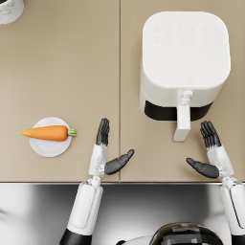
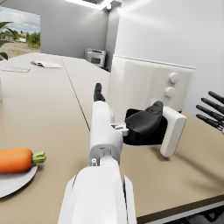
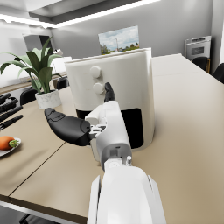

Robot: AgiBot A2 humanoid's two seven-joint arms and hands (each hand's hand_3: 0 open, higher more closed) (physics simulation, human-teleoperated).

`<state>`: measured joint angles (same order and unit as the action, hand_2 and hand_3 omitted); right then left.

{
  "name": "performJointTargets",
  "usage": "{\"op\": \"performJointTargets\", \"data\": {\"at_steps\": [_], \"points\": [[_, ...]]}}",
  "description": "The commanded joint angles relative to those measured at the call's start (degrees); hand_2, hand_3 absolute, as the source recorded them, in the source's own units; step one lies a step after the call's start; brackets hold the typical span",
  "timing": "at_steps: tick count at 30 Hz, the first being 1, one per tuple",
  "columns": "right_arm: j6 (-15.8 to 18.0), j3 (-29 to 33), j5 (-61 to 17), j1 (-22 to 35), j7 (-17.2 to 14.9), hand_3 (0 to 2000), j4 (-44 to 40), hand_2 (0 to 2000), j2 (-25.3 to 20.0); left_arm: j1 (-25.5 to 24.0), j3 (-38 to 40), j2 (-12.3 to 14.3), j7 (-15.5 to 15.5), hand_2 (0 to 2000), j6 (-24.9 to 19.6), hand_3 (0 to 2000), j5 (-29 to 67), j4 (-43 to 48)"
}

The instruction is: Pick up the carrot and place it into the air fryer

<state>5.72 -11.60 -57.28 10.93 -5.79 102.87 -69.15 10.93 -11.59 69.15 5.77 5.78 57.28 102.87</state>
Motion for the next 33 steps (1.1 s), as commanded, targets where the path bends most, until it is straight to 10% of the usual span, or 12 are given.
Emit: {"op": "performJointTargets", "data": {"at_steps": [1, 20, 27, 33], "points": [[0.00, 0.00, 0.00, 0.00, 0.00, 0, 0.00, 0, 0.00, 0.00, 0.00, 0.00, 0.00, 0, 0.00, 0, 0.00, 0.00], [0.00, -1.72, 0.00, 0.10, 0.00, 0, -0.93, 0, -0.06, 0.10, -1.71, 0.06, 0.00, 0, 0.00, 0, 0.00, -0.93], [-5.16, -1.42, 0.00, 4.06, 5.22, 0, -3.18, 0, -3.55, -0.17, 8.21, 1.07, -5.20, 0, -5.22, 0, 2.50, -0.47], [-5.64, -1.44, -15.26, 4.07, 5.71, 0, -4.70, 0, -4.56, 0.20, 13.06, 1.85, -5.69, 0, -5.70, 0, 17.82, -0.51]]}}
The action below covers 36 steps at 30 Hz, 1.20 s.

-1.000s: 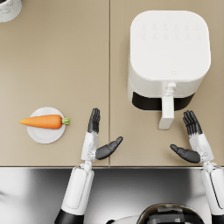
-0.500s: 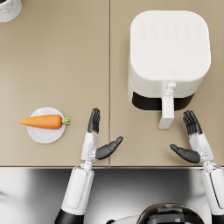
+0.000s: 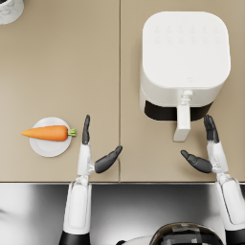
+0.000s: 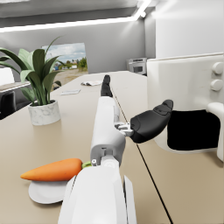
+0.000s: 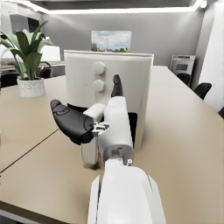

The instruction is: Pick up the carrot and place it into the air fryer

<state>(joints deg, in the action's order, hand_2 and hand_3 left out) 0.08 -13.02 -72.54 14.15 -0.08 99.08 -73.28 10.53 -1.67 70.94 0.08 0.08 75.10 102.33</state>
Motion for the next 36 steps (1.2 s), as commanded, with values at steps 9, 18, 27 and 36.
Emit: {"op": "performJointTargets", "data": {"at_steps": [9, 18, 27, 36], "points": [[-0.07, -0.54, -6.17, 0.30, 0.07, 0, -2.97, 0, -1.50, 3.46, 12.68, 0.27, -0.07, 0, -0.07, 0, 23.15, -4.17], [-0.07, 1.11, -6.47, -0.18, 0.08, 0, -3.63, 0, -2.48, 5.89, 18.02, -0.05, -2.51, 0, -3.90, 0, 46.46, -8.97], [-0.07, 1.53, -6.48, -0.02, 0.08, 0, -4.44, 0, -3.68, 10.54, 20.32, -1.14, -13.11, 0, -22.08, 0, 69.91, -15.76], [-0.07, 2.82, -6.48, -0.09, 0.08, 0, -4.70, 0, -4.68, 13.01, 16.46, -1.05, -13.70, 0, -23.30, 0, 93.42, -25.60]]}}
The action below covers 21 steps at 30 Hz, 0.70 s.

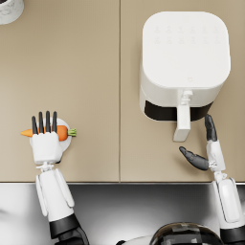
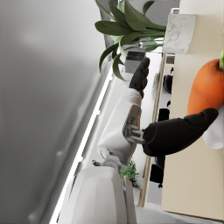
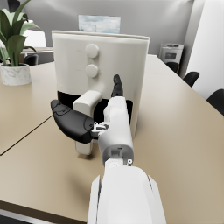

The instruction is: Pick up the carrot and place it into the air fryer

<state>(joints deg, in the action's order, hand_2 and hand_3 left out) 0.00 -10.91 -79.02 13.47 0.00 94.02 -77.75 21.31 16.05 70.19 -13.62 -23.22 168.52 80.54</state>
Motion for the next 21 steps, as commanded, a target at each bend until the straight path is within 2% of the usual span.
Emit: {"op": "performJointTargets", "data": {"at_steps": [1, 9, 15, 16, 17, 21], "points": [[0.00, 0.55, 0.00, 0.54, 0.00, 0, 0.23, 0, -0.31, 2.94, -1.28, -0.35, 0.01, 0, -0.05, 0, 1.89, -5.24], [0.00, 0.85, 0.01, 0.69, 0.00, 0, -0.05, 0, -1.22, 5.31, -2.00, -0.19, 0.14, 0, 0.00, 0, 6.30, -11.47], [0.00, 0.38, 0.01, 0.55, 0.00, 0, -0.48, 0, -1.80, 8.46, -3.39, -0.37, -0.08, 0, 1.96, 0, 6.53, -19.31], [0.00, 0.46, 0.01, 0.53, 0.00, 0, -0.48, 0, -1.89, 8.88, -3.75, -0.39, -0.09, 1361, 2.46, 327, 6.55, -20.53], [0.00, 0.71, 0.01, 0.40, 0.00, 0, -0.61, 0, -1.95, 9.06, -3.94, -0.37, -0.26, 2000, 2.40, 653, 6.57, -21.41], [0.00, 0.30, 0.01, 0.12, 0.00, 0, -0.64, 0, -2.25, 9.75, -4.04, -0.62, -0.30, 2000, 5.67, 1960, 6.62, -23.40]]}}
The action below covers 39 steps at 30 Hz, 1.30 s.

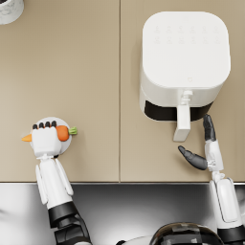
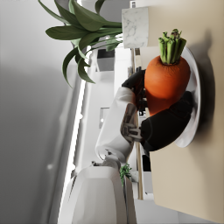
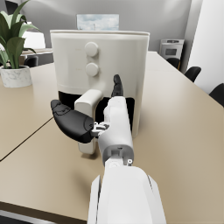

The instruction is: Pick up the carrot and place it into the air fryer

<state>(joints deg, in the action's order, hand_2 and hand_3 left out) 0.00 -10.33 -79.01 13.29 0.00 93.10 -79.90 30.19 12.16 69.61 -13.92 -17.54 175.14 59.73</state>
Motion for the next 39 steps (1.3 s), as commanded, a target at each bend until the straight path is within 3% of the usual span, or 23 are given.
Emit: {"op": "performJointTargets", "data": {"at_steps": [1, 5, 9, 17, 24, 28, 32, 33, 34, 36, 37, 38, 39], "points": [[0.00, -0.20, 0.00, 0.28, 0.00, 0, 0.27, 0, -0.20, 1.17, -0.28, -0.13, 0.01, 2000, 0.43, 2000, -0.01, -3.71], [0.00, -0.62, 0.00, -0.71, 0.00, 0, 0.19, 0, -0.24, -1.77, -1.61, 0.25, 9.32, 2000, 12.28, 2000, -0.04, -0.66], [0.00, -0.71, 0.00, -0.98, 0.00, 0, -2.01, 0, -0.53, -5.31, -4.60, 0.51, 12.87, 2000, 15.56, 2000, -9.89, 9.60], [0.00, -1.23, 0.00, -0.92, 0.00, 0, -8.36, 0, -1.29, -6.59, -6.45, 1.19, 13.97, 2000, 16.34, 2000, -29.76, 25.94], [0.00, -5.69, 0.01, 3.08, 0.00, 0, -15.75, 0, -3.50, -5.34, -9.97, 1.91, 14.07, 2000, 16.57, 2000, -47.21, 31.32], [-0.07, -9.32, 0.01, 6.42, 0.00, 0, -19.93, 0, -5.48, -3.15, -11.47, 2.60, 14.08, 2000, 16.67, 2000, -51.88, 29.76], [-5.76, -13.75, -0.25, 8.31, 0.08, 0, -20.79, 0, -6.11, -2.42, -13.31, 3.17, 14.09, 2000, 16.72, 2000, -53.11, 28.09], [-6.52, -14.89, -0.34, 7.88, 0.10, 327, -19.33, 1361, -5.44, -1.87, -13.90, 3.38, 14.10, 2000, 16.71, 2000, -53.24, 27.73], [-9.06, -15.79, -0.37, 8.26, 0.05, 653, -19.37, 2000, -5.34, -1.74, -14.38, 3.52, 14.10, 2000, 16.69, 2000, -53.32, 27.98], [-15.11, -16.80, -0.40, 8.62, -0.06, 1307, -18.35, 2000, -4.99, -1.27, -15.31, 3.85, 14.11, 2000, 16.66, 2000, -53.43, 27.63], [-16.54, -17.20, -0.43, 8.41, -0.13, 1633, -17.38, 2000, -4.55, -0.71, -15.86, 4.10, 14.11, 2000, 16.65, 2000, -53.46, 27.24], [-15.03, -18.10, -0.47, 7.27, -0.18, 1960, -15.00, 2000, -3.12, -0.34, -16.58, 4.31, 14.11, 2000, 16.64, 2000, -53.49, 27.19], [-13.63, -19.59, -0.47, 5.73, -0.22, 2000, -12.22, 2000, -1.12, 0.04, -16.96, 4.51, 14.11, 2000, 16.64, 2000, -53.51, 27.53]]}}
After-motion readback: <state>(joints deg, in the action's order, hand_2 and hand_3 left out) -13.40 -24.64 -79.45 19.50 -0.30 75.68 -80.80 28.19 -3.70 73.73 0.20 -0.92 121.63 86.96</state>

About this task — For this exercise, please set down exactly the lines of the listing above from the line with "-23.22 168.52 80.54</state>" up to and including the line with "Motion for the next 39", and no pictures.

Completed exercise —
<state>(joints deg, in the action's order, hand_2 and hand_3 left out) 0.00 -10.91 -79.02 13.47 0.00 94.02 -77.75 21.31 16.05 70.19 -13.62 -23.22 168.52 80.54</state>
Motion for the next 21 steps, as commanded, a target at each bend until the straight path is within 2% of the usual span.
Emit: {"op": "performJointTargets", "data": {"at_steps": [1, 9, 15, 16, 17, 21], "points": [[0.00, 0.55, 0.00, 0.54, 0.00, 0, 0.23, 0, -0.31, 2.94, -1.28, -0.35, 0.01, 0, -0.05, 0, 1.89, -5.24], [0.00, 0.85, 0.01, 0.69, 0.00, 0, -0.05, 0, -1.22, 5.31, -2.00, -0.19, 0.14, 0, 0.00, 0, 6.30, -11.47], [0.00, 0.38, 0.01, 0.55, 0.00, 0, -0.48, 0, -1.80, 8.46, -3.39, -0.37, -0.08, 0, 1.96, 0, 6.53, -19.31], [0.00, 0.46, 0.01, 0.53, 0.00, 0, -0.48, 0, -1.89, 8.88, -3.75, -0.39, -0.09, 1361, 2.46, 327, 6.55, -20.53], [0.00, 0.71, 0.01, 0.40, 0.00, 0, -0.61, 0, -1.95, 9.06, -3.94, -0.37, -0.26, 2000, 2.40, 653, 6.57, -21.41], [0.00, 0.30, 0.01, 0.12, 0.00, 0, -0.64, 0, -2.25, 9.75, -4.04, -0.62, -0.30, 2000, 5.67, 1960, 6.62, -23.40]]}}
The action below covers 39 steps at 30 Hz, 1.30 s.


The instruction is: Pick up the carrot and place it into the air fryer

<state>(joints deg, in the action's order, hand_2 and hand_3 left out) 0.00 -10.33 -79.01 13.29 0.00 93.10 -79.90 30.19 12.16 69.61 -13.92 -17.54 175.14 59.73</state>
Motion for the next 39 steps (1.3 s), as commanded, a target at each bend until the straight path is within 3% of the usual span, or 23 are given.

The exercise concludes with this answer.